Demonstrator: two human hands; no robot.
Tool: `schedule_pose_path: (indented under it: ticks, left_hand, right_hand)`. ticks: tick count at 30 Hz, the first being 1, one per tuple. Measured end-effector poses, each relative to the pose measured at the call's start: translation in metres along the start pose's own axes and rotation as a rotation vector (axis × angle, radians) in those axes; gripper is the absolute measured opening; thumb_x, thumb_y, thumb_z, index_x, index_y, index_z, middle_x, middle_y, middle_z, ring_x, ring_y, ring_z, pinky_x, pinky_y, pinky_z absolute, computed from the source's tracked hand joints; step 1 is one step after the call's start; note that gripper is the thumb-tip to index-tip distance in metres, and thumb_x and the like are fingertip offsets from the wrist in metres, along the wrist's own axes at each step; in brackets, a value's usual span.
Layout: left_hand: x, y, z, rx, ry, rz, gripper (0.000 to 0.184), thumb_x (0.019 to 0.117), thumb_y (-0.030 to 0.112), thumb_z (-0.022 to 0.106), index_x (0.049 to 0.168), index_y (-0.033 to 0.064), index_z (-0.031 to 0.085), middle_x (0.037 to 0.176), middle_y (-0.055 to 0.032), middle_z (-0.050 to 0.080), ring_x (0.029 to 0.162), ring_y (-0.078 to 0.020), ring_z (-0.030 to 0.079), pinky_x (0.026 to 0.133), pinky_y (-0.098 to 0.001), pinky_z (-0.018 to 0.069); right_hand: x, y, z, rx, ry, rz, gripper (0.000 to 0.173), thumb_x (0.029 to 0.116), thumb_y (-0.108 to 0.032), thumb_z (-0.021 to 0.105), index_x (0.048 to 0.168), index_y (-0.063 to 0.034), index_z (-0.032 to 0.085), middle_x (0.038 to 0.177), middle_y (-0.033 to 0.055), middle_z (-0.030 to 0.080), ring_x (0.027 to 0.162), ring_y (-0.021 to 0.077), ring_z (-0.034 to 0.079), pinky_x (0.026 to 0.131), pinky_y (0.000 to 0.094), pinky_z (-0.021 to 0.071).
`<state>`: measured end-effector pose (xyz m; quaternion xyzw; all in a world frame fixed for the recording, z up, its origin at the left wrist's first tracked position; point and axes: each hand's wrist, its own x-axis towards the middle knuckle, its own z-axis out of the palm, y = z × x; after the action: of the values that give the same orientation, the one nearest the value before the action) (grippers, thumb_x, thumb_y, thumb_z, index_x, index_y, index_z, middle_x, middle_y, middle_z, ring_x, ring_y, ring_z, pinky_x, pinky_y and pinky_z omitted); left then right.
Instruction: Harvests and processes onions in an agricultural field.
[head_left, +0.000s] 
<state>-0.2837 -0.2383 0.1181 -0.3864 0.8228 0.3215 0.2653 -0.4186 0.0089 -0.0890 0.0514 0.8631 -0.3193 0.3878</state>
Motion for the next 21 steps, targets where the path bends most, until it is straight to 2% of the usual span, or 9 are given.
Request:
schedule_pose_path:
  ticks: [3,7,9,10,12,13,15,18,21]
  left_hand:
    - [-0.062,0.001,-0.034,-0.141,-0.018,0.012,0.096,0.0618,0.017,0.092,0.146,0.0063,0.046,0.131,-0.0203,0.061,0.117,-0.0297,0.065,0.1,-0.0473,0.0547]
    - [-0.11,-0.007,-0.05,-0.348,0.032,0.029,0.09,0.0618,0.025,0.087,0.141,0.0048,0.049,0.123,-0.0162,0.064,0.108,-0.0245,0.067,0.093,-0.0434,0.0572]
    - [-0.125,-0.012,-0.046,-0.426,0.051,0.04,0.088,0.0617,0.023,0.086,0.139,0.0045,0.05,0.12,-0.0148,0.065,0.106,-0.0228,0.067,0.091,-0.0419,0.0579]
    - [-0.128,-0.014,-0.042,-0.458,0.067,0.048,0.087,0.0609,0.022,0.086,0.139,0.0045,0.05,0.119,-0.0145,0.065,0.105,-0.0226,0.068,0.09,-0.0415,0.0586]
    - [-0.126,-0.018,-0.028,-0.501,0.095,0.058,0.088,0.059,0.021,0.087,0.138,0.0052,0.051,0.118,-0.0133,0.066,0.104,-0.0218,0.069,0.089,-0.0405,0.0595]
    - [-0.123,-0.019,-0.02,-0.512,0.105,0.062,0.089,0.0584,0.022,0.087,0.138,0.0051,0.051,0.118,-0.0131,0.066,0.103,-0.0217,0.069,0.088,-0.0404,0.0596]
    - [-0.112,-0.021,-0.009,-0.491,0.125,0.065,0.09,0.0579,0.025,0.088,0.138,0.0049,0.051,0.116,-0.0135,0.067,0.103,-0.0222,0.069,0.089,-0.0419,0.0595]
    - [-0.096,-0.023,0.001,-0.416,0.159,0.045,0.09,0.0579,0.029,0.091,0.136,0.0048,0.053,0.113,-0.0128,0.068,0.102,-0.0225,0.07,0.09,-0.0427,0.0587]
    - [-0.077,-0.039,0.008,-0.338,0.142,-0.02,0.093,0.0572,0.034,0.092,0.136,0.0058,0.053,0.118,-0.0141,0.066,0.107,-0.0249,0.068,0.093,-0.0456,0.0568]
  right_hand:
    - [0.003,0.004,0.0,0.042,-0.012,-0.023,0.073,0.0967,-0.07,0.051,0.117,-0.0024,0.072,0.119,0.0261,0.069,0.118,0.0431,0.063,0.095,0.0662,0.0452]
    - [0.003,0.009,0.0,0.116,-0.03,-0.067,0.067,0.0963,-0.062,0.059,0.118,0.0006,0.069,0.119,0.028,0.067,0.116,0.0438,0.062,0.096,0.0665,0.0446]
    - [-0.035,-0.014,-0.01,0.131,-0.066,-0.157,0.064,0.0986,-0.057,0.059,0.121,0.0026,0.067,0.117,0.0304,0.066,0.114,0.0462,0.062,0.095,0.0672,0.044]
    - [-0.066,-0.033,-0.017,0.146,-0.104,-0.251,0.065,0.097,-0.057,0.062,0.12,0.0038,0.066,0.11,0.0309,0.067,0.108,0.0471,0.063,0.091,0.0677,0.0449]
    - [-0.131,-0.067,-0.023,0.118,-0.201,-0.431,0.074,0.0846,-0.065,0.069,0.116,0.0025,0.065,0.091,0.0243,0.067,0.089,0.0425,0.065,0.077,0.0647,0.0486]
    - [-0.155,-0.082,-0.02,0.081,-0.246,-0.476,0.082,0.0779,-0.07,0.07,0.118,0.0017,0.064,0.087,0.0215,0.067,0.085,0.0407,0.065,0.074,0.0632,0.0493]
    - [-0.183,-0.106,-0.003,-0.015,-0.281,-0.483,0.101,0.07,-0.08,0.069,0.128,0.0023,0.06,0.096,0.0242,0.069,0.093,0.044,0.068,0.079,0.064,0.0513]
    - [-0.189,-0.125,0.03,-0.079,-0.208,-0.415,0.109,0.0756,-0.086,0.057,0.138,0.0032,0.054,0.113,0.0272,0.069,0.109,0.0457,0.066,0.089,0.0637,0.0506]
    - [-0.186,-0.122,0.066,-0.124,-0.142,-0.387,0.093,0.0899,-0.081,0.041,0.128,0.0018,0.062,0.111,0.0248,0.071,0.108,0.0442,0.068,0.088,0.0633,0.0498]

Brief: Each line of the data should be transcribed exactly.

Answer space:
Demonstrator: two human hands; no robot.
Tool: `schedule_pose_path: (indented under it: ticks, left_hand, right_hand)`. ticks: tick count at 30 Hz, the first being 1, one per tuple. Measured end-effector poses, each relative to the pose measured at the call's start: translation in metres along the start pose's own axes and rotation as a rotation vector (axis × angle, radians) in those axes; gripper is the absolute measured opening; thumb_x, thumb_y, thumb_z, index_x, index_y, index_z, middle_x, middle_y, middle_z, ring_x, ring_y, ring_z, pinky_x, pinky_y, pinky_z absolute, computed from the source's tracked hand joints; step 1 is one step after the call's start; note that gripper is the thumb-tip to index-tip distance in metres, and thumb_x and the like are fingertip offsets from the wrist in metres, along the wrist's own axes at each step; in brackets, a value's usual span.
Layout: left_hand: x, y, z, rx, ry, rz, gripper (0.000 to 0.184), thumb_x (0.019 to 0.117), thumb_y (-0.030 to 0.112), thumb_z (-0.022 to 0.106), index_x (0.049 to 0.168), index_y (-0.033 to 0.064), index_z (-0.031 to 0.085), middle_x (0.037 to 0.176), middle_y (-0.055 to 0.032), middle_z (-0.050 to 0.080), ring_x (0.029 to 0.162), ring_y (-0.078 to 0.020), ring_z (-0.030 to 0.079), pinky_x (0.026 to 0.133), pinky_y (-0.098 to 0.001), pinky_z (-0.018 to 0.069); right_hand: x, y, z, rx, ry, rz, gripper (0.000 to 0.173), thumb_x (0.029 to 0.116), thumb_y (-0.108 to 0.032), thumb_z (-0.021 to 0.105), index_x (0.048 to 0.168), index_y (-0.063 to 0.034), index_z (-0.032 to 0.085), middle_x (0.038 to 0.177), middle_y (-0.033 to 0.055), middle_z (-0.030 to 0.080), ring_x (0.027 to 0.162), ring_y (-0.021 to 0.077), ring_z (-0.034 to 0.079), pinky_x (0.026 to 0.131), pinky_y (0.000 to 0.094), pinky_z (-0.021 to 0.071).
`<state>`: measured end-effector pose (xyz m; quaternion xyzw; all in a world frame fixed for the recording, z up, its origin at the left wrist's first tracked position; point and axes: each hand's wrist, its own x-axis towards the middle knuckle, its own z-axis out of the palm, y = z × x; after the action: of the values that give the same orientation, the one nearest the value before the action) (grippers, thumb_x, thumb_y, thumb_z, index_x, index_y, index_z, middle_x, middle_y, middle_z, ring_x, ring_y, ring_z, pinky_x, pinky_y and pinky_z omitted); left then right.
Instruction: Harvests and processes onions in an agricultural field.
[head_left, +0.000s] 
<state>-0.2837 -0.2383 0.1181 -0.3864 0.8228 0.3215 0.2653 -0.4186 0.0089 -0.0890 0.0514 0.8631 -0.3193 0.3878</state>
Motion for the next 21 steps, targets where the path bends most, until it is straight to 2% of the usual span, or 9 are given.
Request:
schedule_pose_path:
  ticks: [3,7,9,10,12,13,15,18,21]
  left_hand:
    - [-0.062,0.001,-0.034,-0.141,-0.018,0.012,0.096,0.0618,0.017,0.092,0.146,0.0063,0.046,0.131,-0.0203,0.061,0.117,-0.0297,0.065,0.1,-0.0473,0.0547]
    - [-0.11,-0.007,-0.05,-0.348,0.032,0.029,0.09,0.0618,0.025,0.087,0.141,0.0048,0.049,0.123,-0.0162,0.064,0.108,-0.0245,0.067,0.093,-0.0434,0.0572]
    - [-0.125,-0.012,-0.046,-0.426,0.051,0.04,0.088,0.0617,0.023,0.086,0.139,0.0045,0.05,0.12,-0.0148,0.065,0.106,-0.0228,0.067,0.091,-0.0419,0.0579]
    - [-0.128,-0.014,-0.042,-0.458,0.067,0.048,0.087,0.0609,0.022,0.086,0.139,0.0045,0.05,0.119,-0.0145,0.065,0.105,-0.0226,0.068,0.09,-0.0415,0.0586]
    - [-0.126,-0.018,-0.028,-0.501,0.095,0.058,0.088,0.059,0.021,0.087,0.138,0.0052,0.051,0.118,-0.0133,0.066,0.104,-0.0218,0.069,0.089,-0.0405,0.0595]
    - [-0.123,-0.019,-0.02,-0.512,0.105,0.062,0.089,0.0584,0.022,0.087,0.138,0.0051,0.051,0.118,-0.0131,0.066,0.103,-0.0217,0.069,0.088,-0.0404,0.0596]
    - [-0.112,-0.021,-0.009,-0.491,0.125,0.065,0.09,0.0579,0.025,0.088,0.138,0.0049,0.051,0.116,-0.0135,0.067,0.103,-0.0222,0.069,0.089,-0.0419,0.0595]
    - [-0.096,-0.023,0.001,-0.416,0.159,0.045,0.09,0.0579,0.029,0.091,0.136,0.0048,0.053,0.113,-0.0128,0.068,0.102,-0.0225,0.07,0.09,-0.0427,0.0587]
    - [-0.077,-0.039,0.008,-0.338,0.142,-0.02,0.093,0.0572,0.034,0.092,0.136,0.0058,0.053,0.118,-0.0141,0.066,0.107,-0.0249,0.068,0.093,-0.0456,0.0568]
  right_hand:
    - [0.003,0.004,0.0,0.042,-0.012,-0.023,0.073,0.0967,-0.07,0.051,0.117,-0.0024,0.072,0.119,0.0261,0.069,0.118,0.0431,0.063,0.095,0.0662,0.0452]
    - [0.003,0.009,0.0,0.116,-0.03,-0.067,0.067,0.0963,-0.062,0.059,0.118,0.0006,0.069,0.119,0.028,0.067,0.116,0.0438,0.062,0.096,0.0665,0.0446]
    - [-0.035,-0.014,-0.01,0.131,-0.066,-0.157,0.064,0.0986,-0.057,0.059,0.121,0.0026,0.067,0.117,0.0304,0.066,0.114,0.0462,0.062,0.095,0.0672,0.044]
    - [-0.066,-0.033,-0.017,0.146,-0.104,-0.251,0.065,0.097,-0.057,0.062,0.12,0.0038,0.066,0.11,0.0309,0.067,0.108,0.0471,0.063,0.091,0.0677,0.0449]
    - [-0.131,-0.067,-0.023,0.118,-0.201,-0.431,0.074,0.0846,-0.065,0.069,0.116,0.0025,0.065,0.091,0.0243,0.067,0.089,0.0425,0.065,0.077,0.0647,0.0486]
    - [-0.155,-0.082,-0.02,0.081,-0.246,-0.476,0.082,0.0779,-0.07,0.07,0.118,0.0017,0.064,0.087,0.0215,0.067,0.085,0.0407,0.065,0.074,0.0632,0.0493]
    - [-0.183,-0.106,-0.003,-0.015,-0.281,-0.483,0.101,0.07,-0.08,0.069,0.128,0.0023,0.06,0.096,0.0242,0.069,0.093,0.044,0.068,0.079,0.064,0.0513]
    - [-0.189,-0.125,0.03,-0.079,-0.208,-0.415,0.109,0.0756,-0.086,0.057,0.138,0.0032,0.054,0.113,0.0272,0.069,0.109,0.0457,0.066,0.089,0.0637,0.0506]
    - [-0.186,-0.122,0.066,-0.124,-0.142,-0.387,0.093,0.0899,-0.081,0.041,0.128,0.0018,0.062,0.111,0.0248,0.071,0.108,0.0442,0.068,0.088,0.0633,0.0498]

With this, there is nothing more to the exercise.